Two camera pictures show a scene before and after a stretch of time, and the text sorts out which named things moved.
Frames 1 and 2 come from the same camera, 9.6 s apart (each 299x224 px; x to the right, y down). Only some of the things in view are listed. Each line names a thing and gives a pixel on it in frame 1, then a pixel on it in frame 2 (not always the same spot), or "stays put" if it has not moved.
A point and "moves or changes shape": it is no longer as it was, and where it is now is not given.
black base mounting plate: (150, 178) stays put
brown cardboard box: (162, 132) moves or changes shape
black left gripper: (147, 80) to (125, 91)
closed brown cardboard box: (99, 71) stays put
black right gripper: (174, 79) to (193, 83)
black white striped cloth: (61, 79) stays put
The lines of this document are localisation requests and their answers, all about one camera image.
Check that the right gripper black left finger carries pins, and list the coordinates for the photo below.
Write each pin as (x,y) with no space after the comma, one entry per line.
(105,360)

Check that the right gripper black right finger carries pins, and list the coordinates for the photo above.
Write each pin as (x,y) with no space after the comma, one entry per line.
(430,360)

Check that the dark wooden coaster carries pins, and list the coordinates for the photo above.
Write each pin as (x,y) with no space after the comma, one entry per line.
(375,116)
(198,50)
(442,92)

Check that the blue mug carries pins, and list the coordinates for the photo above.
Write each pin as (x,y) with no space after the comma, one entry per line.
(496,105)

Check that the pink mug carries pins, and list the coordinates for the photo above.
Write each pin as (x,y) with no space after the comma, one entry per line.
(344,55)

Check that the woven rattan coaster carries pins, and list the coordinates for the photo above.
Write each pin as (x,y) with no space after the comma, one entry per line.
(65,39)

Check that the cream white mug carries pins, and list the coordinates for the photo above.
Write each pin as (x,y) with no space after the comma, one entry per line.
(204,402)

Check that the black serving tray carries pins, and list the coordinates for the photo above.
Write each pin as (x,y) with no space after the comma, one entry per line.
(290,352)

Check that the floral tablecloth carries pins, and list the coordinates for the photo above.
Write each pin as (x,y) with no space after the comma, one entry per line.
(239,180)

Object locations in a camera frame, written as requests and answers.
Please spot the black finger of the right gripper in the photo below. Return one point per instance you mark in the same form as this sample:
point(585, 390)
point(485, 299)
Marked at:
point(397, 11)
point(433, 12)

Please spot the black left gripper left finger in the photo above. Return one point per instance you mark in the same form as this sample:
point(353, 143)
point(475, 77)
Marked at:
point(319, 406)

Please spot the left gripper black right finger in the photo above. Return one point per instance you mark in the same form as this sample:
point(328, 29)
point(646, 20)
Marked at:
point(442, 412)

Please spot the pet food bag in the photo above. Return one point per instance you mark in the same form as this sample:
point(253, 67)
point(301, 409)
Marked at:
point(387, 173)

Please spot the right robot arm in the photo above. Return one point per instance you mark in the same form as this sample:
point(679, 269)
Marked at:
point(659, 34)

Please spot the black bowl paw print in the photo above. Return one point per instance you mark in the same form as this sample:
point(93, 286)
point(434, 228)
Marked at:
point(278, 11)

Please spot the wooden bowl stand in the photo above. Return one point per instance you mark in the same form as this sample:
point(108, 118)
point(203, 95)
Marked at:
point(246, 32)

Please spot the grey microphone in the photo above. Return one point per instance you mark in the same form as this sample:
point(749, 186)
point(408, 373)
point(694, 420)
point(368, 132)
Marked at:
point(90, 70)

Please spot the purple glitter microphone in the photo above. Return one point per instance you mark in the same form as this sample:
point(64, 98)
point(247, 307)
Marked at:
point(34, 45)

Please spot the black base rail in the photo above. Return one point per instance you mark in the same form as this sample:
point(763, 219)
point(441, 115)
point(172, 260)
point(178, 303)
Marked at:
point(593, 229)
┄┄┄┄┄┄┄┄┄┄
Go through the data above and find the lines with the word "gripper". Copy each of those lines.

→ **ANSWER SPACE**
black left gripper: (147, 80) to (125, 91)
black right gripper: (174, 79) to (193, 83)
Check that the right gripper black left finger carries pins, and list the coordinates for the photo below.
Check that the right gripper black right finger carries pins, and list the coordinates for the photo above.
Please spot the black finger of the right gripper in the photo below. Return one point per instance you mark in the same form as this sample:
Please spot the black left gripper left finger in the photo above. Return one point per instance you mark in the same form as this sample:
Please spot the left gripper black right finger in the photo above. Return one point per instance you mark in the same form as this sample:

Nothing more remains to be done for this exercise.